=== ASSIGNED TASK ===
Each line below that carries the string "outlines" must appear in the answer.

=== MATERIAL SUPPLIED ===
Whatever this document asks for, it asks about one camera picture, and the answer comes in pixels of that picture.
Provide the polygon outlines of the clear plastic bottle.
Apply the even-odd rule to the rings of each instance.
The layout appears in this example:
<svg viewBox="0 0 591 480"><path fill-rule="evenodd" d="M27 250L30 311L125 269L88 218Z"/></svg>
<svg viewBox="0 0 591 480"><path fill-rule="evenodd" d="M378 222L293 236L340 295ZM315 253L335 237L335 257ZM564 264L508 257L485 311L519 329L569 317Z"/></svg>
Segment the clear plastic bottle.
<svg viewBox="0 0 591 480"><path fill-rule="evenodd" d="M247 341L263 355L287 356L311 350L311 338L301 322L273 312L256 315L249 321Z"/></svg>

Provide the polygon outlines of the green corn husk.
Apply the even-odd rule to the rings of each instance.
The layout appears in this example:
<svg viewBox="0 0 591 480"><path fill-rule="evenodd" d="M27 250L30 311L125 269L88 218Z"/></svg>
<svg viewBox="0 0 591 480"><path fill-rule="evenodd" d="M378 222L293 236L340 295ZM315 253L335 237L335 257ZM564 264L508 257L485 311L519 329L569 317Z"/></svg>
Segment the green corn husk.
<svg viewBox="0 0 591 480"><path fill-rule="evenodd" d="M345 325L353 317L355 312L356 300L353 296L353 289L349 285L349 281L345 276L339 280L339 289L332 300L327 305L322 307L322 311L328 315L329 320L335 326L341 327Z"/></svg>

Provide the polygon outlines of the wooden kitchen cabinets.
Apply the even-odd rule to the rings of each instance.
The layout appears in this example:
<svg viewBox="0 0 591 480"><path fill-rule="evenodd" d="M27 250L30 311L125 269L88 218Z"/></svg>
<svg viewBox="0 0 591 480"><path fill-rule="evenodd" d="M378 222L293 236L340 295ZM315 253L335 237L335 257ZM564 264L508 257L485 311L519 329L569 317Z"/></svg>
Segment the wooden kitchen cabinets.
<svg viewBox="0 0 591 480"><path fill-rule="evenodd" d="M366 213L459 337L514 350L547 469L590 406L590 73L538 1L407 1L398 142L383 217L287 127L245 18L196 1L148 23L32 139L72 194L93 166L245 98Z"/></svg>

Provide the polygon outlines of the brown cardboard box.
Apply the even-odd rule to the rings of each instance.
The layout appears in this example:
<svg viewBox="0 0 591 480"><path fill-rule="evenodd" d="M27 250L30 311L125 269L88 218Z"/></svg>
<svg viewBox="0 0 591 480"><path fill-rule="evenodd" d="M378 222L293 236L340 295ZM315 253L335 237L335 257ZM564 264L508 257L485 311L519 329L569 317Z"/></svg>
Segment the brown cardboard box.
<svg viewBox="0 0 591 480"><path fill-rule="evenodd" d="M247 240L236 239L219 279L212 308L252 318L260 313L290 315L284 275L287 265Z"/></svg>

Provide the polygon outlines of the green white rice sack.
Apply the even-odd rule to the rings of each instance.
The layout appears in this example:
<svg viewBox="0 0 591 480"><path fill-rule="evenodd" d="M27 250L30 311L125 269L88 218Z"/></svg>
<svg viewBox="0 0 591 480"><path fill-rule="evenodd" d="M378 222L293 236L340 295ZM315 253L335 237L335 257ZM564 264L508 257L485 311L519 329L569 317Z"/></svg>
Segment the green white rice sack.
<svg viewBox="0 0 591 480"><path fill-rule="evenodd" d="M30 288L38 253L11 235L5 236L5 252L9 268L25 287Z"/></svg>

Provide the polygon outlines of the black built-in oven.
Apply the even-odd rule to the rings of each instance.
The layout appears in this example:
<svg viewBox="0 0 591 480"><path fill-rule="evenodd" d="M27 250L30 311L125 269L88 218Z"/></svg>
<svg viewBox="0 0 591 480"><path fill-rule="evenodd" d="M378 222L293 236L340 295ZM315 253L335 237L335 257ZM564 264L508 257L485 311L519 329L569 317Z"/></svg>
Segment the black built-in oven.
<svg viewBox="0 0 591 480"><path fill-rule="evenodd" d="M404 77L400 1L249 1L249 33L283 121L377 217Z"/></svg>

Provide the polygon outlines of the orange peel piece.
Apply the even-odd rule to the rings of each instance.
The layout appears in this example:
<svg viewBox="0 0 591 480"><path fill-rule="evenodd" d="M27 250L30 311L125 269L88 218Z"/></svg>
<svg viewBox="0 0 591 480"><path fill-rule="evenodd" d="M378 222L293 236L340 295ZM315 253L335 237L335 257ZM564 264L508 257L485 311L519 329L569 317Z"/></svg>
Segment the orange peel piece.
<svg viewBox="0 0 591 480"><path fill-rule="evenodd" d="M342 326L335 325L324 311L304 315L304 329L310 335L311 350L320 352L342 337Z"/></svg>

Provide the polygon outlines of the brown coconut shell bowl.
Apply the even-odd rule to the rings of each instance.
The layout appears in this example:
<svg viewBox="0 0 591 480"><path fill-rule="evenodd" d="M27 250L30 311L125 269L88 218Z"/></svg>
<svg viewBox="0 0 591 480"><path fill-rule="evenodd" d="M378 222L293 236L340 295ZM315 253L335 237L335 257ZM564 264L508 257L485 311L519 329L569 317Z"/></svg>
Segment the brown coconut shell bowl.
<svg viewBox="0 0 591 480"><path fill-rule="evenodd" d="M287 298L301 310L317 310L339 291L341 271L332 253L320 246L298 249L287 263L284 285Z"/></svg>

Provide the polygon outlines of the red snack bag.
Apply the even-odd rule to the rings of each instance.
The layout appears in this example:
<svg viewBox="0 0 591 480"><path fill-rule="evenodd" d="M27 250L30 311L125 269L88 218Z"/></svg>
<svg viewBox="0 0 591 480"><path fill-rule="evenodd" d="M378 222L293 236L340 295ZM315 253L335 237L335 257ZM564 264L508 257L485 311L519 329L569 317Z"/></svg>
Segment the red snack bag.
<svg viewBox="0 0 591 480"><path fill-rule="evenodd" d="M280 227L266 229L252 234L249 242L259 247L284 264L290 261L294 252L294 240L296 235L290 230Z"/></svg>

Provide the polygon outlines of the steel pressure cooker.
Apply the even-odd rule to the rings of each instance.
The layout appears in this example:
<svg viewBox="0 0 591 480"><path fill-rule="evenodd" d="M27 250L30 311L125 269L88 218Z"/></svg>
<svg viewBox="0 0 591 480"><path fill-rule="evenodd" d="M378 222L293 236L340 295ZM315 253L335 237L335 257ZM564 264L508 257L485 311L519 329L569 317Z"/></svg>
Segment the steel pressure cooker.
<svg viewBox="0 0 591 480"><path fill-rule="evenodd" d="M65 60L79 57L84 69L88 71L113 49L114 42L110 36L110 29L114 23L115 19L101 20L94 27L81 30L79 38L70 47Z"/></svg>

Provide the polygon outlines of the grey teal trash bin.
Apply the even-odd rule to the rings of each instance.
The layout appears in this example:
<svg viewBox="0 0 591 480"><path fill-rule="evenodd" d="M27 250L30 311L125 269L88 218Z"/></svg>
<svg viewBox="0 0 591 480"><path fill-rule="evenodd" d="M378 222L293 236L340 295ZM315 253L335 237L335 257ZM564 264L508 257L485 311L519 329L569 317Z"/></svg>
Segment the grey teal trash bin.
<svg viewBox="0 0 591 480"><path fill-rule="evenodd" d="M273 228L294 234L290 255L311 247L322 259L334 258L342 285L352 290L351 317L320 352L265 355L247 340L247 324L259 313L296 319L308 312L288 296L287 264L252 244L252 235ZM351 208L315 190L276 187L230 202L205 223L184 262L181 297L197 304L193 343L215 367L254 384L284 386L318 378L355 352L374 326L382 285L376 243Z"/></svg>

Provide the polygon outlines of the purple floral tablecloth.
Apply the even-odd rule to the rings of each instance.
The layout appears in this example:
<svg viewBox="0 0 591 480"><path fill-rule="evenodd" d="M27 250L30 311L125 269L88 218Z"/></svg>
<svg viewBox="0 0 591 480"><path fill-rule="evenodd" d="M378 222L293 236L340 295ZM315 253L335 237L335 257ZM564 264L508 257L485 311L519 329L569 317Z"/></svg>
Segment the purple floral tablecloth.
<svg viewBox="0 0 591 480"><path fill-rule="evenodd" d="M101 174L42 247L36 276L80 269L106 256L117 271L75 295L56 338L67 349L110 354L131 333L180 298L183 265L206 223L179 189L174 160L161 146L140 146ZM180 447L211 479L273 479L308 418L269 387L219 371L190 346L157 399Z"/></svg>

=== EXERCISE ANSWER ===
Provide the polygon outlines of the clear plastic bottle.
Provide the polygon outlines of the green corn husk.
Provide the polygon outlines of the wooden kitchen cabinets.
Provide the polygon outlines of the brown cardboard box.
Provide the polygon outlines of the green white rice sack.
Provide the polygon outlines of the black built-in oven.
Provide the polygon outlines of the orange peel piece.
Provide the polygon outlines of the brown coconut shell bowl.
Provide the polygon outlines of the red snack bag.
Provide the polygon outlines of the steel pressure cooker.
Provide the polygon outlines of the grey teal trash bin.
Provide the polygon outlines of the purple floral tablecloth.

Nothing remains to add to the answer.